The interveners questioned the financial viability of the continued corrosion program at Carbondale and proposed that it could possibly be cost effective to either replace the pipeline or line it with a corrosion-resistant polymer liner. They recognized that these options represented significant capital cost, but felt that this could be justified based on the reduction of other inspection and mitigation costs. They also questioned whether it would be reasonable to consider replacing the pipelines with corrosion-resistant alloys rather than carbon steel.

The interveners were also concerned that Shell considered the Carbondale system operating costs to be high, and they provided detailed evidence suggesting that Shell was already planning to further scale back the costs of the corrosion mitigation program significantly. The interveners believed that Shell had barely gained control of this system and that to immediately start reducing the level of corrosion control activity based on the results received to date was irresponsible and carried a high risk of further failure. They argued that as the pipeline was already significantly damaged, an aggressive corrosion control program must be maintained.

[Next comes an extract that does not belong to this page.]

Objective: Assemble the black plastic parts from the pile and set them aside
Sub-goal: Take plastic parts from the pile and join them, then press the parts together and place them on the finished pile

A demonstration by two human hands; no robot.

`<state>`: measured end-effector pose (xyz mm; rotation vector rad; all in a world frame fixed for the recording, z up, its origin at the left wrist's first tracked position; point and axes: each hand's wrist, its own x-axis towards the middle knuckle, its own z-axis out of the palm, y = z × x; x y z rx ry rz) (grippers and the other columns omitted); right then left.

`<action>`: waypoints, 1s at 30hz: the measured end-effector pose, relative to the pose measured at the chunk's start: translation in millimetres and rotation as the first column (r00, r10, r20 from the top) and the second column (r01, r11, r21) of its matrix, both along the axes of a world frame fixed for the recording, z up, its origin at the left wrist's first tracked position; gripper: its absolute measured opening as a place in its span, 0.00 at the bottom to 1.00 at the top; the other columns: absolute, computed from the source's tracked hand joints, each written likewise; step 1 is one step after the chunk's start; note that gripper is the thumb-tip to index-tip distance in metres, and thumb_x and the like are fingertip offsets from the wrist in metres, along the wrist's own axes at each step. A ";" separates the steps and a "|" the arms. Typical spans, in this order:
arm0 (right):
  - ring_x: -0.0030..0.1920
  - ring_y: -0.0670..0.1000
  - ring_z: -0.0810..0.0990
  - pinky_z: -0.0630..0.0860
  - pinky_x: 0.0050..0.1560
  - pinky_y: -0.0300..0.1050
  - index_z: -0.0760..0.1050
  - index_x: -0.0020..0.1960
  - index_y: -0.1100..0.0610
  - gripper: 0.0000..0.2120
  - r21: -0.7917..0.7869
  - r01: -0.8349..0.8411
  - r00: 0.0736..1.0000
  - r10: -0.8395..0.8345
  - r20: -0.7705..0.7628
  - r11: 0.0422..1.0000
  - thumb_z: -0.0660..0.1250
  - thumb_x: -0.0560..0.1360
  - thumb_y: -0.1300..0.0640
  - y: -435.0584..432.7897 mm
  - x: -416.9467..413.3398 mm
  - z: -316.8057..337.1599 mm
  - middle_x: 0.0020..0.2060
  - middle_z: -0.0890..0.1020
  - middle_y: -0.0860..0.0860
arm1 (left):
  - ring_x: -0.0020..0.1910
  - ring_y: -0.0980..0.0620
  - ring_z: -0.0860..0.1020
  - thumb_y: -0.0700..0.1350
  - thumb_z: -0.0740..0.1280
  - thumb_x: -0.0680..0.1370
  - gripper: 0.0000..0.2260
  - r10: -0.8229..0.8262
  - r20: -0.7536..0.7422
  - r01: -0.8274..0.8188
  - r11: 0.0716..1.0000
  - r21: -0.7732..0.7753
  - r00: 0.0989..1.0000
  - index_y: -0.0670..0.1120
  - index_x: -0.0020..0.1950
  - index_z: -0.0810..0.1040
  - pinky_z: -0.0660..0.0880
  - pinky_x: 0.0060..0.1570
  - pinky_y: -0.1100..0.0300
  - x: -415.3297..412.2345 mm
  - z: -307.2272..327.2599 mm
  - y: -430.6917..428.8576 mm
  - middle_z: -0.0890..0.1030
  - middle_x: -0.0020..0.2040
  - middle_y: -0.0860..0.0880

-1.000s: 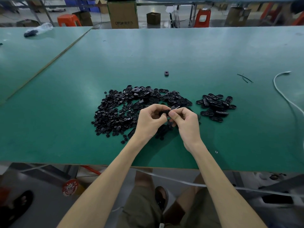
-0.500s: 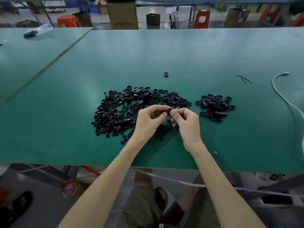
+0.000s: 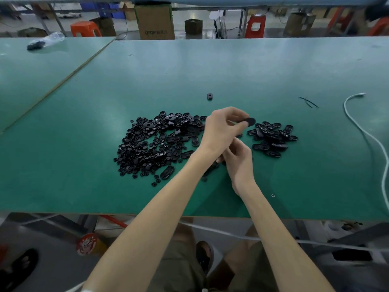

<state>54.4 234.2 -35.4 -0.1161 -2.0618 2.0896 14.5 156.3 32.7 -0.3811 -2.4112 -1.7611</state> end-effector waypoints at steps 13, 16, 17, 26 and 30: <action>0.33 0.48 0.79 0.75 0.35 0.40 0.81 0.48 0.60 0.07 -0.020 -0.005 1.000 0.005 -0.012 1.000 0.66 0.83 0.64 0.2 2.0 -3.0 0.34 0.83 0.49 | 0.45 0.55 0.84 0.35 0.67 0.80 0.11 0.088 -0.011 -0.088 0.976 -0.199 0.996 0.45 0.58 0.85 0.80 0.52 0.62 -5.1 -8.7 -20.4 0.85 0.53 0.49; 0.36 0.47 0.83 0.78 0.37 0.39 0.82 0.53 0.58 0.07 -0.022 0.017 1.000 -0.017 -0.004 1.000 0.65 0.83 0.65 -0.2 -0.8 -5.4 0.37 0.86 0.49 | 0.46 0.61 0.79 0.34 0.67 0.80 0.12 0.220 -0.124 -0.249 0.909 -0.335 0.968 0.46 0.58 0.84 0.76 0.55 0.67 1.0 -17.2 -68.0 0.83 0.54 0.50; 0.37 0.47 0.83 0.78 0.38 0.39 0.82 0.53 0.59 0.07 -0.028 0.012 1.000 -0.012 -0.002 1.000 0.65 0.83 0.65 0.2 -1.3 -5.6 0.37 0.86 0.48 | 0.49 0.59 0.79 0.34 0.67 0.81 0.12 0.252 -0.119 -0.279 0.876 -0.394 0.960 0.45 0.60 0.83 0.77 0.58 0.64 1.3 -20.5 -83.7 0.82 0.55 0.49; 0.37 0.47 0.83 0.79 0.39 0.39 0.82 0.54 0.60 0.07 -0.004 0.000 1.000 0.000 0.010 1.000 0.65 0.83 0.66 0.5 1.2 -4.1 0.39 0.85 0.51 | 0.58 0.42 0.77 0.44 0.74 0.79 0.10 0.382 -0.020 -0.304 0.700 -0.646 0.924 0.45 0.60 0.84 0.71 0.65 0.47 0.8 -39.1 -138.0 0.80 0.56 0.44; 0.37 0.47 0.83 0.79 0.39 0.39 0.82 0.54 0.60 0.07 -0.011 -0.001 1.000 0.001 0.007 1.000 0.65 0.83 0.65 1.5 1.7 -4.7 0.38 0.85 0.50 | 0.56 0.47 0.77 0.46 0.74 0.79 0.08 0.347 -0.091 -0.332 0.739 -0.586 0.933 0.49 0.58 0.83 0.66 0.65 0.51 5.4 -37.9 -134.1 0.79 0.53 0.49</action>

The interveners expressed concern that Shell's addition of sulphur solvent chemicals such as DMDS might compromise the effectiveness of the corrosion inhibitors Shell was using. They stated that Shell should continue to perform batch inhibition treatments after downhole DMDS treatments.

The interveners contended that Shell's decision to change the corrosion inhibitor in the Carbondale system was made primarily in order to reduce problems at the Waterton gas plant and might not sufficiently protect the pipeline. They noted that the newly selected inhibitor did not appear to have an established track record for use in sour gas pipelines. Additionally, they were concerned that such changes to reduce operating costs could be or were being made without adequate testing and verification, as well as that such changes could occur inadvertently.

The interveners also expressed concern over the condition of the line heaters on the Carbondale system, as the heater coils were exposed to the same corrosive fluids. They suggested that the heater coils may be corroded as well and that further investigation should be performed.

The interveners also noted that there was some possibility of further sour gas development in the Castle River area. They believed that the Carbondale system should first be restored to a satisfactory level of safe operation before any new gas sources be allowed to use the pipeline. Any further development should also be carefully reviewed to ensure that no additional corrosion or operational problems were introduced into the system.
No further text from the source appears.